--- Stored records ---
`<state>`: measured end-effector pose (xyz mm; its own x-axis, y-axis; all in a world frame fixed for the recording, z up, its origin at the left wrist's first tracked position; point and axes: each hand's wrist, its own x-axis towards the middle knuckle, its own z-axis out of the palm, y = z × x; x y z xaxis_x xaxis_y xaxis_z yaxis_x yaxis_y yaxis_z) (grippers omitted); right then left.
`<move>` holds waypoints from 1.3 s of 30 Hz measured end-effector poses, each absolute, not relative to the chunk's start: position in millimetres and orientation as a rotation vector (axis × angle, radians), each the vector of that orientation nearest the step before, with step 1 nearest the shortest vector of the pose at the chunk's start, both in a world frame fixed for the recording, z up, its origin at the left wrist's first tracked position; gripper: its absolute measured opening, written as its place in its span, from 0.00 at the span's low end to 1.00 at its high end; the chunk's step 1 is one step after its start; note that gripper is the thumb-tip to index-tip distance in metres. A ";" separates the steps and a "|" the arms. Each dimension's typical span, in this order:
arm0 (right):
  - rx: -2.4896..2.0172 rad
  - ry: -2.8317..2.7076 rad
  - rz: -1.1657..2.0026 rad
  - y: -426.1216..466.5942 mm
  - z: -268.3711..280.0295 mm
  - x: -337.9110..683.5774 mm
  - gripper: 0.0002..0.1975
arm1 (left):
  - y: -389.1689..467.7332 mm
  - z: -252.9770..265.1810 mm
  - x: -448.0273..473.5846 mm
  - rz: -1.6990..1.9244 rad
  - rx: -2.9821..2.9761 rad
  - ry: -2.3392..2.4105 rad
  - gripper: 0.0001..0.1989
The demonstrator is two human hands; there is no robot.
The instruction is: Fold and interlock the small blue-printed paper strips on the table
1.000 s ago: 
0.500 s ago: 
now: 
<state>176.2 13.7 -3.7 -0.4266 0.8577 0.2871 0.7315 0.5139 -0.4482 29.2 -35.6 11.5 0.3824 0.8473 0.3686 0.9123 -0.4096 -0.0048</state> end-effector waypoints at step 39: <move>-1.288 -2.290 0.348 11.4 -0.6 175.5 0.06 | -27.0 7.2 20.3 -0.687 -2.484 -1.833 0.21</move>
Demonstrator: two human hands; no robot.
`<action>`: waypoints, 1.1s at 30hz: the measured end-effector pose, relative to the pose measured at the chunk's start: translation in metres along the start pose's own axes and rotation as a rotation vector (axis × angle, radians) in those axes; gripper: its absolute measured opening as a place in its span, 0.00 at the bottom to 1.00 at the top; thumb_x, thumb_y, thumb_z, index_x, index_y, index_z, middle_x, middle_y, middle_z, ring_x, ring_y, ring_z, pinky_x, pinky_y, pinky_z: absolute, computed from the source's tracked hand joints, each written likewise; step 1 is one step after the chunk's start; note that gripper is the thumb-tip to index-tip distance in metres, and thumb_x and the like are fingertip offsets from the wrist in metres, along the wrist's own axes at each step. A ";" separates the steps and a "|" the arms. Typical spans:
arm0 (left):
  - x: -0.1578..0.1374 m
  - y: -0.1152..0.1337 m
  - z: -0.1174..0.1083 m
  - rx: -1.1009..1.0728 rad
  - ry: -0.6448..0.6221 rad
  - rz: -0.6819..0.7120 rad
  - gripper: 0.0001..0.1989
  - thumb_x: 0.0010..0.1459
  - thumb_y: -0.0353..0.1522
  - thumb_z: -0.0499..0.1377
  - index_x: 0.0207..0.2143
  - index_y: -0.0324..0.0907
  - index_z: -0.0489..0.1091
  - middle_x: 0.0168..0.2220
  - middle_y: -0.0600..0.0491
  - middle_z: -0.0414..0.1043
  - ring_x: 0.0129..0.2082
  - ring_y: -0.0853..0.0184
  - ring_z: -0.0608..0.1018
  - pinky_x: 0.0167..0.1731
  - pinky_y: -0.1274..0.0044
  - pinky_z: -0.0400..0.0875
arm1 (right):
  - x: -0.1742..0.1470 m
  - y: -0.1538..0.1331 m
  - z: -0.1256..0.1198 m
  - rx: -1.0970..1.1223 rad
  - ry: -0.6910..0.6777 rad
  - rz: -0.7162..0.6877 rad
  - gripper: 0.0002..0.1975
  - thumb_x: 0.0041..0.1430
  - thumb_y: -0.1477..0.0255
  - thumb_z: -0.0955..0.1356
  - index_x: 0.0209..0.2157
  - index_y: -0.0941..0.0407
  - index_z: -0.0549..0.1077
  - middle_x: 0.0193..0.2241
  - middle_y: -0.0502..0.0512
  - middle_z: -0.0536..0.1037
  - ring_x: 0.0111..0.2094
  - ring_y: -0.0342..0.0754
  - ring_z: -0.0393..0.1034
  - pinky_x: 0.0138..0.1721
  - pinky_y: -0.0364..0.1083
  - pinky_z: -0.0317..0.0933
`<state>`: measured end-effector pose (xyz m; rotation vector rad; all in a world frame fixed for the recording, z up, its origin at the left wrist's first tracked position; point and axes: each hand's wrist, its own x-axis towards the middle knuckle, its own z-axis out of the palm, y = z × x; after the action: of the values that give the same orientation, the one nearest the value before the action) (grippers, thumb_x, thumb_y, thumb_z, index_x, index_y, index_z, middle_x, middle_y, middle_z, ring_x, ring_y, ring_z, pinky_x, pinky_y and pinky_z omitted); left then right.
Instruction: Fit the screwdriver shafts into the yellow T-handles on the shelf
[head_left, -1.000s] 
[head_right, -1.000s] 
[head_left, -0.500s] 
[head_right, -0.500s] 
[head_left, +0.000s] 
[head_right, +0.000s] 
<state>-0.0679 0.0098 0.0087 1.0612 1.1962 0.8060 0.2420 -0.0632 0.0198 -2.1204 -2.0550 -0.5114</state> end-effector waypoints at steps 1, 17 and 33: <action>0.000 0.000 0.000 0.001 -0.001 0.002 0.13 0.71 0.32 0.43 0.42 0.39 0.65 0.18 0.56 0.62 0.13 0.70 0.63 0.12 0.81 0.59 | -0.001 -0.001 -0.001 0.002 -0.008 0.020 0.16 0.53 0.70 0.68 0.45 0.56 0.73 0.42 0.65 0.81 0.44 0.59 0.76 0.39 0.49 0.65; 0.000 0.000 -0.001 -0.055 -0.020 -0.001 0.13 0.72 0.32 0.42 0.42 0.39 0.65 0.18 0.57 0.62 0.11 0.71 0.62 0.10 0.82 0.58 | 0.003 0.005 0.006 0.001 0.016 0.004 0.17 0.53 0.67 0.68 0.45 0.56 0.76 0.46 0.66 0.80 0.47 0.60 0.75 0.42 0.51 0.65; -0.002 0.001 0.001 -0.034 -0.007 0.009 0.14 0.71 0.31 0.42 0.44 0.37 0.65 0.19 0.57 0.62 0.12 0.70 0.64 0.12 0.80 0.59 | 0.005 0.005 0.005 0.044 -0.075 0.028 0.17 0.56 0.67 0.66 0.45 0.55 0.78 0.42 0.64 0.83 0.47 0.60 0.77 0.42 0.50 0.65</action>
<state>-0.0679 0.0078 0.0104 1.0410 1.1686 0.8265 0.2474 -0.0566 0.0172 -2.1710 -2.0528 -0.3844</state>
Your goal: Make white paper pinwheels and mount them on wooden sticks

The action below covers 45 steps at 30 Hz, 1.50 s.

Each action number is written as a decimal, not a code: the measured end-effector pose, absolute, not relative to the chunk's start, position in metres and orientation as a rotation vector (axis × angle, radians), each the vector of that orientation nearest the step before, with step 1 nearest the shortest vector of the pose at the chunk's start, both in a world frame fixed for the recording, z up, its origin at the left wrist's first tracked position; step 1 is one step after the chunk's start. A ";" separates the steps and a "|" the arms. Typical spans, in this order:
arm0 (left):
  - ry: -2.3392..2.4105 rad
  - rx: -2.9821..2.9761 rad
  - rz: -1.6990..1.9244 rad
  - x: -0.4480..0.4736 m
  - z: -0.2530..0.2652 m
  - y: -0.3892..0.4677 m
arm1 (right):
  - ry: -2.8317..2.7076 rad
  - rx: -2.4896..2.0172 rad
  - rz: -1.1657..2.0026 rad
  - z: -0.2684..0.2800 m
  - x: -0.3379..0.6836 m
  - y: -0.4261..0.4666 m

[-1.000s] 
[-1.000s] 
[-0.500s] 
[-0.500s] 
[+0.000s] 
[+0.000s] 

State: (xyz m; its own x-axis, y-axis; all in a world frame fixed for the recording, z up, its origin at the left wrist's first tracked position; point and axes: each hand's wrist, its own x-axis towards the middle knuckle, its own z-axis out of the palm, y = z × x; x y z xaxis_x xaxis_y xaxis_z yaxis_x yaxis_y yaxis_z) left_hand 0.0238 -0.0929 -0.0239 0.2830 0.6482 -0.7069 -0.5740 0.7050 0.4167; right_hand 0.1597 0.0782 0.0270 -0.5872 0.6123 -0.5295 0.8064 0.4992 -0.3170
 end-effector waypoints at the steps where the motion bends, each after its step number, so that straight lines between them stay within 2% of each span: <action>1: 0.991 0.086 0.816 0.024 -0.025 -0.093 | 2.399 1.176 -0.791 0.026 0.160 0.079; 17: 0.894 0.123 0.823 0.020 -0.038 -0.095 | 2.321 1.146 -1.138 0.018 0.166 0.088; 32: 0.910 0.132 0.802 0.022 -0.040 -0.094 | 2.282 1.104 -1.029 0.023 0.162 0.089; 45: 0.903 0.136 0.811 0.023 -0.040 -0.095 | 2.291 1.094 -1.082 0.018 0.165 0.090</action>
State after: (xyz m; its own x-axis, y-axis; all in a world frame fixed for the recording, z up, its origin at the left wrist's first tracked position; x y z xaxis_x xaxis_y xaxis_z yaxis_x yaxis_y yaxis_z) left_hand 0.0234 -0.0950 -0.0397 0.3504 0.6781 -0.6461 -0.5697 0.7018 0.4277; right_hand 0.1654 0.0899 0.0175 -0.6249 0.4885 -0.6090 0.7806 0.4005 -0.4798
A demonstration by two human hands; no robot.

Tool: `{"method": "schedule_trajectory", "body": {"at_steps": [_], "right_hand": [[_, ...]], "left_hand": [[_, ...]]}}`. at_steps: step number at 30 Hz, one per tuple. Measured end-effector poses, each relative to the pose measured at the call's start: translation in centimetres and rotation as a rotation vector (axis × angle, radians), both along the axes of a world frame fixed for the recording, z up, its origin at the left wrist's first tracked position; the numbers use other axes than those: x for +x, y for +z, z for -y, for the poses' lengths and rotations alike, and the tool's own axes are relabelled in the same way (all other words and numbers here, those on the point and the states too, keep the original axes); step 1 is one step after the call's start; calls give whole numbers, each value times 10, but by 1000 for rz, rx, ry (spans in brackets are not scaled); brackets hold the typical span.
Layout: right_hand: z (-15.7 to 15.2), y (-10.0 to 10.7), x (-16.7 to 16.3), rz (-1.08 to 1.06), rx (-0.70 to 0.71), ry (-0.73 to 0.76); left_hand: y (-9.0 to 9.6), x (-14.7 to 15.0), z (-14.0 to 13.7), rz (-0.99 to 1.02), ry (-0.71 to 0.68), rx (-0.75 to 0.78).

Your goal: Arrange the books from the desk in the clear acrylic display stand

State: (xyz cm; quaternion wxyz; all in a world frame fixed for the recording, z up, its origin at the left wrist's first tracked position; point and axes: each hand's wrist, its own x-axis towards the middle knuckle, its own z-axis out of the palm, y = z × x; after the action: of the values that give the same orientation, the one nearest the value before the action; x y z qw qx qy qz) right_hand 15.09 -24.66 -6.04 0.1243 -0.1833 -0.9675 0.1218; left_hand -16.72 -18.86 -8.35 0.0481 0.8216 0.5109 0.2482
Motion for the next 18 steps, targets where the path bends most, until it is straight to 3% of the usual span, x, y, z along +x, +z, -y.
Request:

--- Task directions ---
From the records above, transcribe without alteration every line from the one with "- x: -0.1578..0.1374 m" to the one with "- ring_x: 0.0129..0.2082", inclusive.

--- Exercise response ---
  - x: -0.1578..0.1374 m
  - y: -0.1152..0.1337 m
  - z: -0.1174..0.1083 m
  - rx: -1.1009..1.0728 rad
  - ry: -0.6448..0.6221 rad
  - rz: -0.6819..0.7120 rad
  - gripper: 0.0001..0.1989
  - thumb_x: 0.0010..0.1459
  - thumb_y: -0.0353..0.1522
  - thumb_z: -0.0499..0.1377
  - index_x: 0.0207..0.2143
  - index_y: -0.0324..0.0907
  - index_z: -0.0489..0.1091
  - middle_x: 0.0168..0.2220
  - middle_y: -0.0600..0.0491
  - middle_z: -0.0414..0.1043
  - ring_x: 0.0129..0.2082

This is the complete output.